Page MenuHomePhabricator

[LoopVectorize][NFC] Refactor code to use IRBuilder::CreateStepVector
ClosedPublic

Authored by david-arm on Mar 3 2021, 7:54 AM.

Details

Summary

In places where we create a ConstantVector whose elements are a
linear sequence of the form <start, start + 1, start + 2, ...>
I've changed the code to make use of CreateStepVector, which creates
a vector with the sequence <0, 1, 2, ...>, and a vector addition
operation.

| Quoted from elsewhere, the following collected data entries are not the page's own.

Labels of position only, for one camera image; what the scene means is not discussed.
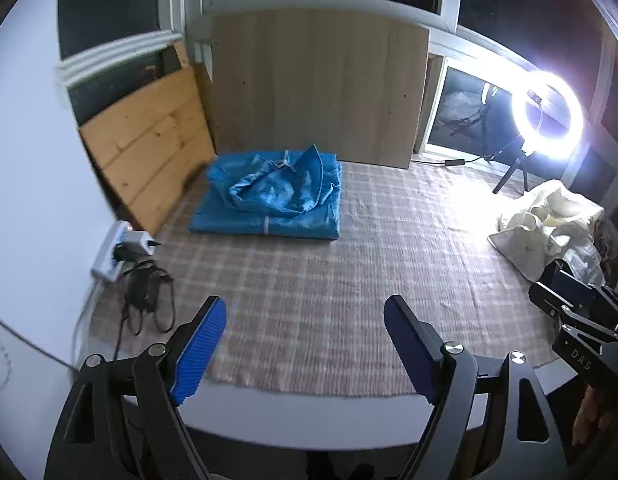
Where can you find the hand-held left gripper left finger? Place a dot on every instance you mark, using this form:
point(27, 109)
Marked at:
point(199, 350)

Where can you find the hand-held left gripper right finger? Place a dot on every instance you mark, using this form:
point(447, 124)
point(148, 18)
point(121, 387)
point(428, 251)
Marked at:
point(409, 350)

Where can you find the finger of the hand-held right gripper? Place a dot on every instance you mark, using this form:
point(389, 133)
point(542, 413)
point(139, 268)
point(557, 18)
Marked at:
point(584, 292)
point(569, 312)

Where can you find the cream white garment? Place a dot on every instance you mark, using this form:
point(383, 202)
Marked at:
point(539, 225)

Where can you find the blue garment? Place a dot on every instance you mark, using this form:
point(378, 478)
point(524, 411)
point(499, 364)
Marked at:
point(269, 195)

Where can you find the person's right hand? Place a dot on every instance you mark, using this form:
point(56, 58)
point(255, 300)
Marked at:
point(589, 415)

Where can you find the plaid blanket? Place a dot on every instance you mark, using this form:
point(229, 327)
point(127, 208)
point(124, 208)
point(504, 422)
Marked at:
point(339, 285)

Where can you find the white power strip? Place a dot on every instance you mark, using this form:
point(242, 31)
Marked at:
point(109, 255)

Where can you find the black power adapter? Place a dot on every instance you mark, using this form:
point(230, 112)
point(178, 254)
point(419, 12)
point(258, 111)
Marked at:
point(454, 162)

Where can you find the black phone holder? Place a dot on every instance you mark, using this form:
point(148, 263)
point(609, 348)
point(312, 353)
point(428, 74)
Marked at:
point(534, 96)

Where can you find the pine wood board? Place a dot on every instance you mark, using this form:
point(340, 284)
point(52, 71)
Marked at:
point(149, 150)

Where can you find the light wood panel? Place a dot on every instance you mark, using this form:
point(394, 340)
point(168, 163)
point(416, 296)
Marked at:
point(314, 90)

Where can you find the white window frame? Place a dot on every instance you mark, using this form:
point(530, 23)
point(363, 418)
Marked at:
point(309, 2)

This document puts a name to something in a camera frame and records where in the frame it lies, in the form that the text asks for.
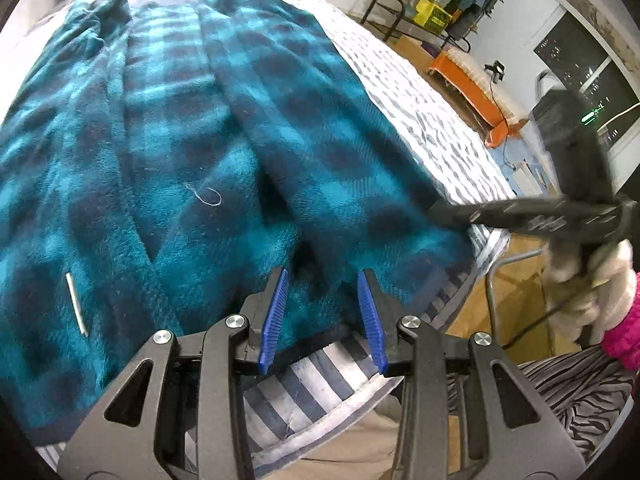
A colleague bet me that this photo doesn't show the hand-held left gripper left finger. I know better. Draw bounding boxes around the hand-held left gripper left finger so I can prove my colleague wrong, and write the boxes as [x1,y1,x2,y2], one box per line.
[57,266,291,480]

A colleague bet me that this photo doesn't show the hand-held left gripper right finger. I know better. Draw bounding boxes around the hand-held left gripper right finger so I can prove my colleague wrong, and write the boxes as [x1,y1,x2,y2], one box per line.
[356,267,586,480]

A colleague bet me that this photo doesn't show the black metal clothes rack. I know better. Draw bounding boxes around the black metal clothes rack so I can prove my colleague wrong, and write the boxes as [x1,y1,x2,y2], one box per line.
[360,0,511,53]

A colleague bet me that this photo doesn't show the white thread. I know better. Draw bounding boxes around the white thread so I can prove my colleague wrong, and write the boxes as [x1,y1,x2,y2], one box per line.
[184,184,223,208]

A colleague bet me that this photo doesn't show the orange bench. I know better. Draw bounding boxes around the orange bench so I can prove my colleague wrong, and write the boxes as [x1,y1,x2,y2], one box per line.
[427,45,528,148]

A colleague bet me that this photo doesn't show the person's right forearm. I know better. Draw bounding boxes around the person's right forearm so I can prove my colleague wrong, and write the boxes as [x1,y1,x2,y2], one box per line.
[600,270,640,373]

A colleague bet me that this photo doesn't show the person's beige trousers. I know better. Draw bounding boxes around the person's beige trousers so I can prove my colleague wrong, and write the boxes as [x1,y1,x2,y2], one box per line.
[300,400,403,468]

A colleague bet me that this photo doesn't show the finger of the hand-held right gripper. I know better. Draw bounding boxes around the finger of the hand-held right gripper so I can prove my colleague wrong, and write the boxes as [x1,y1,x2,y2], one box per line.
[429,194,640,250]

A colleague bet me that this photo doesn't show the person's right hand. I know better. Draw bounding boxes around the person's right hand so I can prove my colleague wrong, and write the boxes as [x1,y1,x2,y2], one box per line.
[547,239,638,347]

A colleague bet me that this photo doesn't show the window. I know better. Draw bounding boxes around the window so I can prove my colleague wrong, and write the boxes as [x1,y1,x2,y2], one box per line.
[532,0,640,151]

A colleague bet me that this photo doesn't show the small white stick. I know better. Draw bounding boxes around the small white stick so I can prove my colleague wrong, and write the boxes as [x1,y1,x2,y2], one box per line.
[65,272,90,338]

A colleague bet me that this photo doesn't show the yellow plastic crate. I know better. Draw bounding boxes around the yellow plastic crate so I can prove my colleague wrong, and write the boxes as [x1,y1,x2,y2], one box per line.
[412,0,451,33]

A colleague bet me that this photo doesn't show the zebra striped garment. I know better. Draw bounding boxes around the zebra striped garment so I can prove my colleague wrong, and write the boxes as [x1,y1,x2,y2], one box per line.
[445,345,640,461]

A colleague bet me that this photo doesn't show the teal plaid fleece jacket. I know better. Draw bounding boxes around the teal plaid fleece jacket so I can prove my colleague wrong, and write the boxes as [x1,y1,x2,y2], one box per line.
[0,0,476,448]

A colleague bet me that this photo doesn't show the grey metal tube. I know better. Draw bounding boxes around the grey metal tube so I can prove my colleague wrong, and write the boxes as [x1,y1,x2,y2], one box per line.
[482,232,546,331]

This patch is a non-functional change, since the output
from the vectoriser remains unchanged for fixed length vectors and
there are existing asserts that still fire when attempting to use
scalable vectors for vectorising induction variables.

In a later patch we will enable support for scalable vectors
in InnerLoopVectorizer::getStepVector(), which relies upon the new
stepvector intrinsic in IRBuilder::CreateStepVector.

Diff Detail

Event Timeline

david-arm created this revision.Mar 3 2021, 7:54 AM
david-arm requested review of this revision.Mar 3 2021, 7:54 AM
Herald added a project: Restricted Project. · View Herald TranscriptMar 3 2021, 7:54 AM
ctetreau added inline comments.Mar 3 2021, 9:56 AM
llvm/lib/Transforms/Vectorize/LoopVectorize.cpp
2455–2456

NIT: Since the goal is to eventually support scalable vectors, this cast to FixedVectorType is counterproductive.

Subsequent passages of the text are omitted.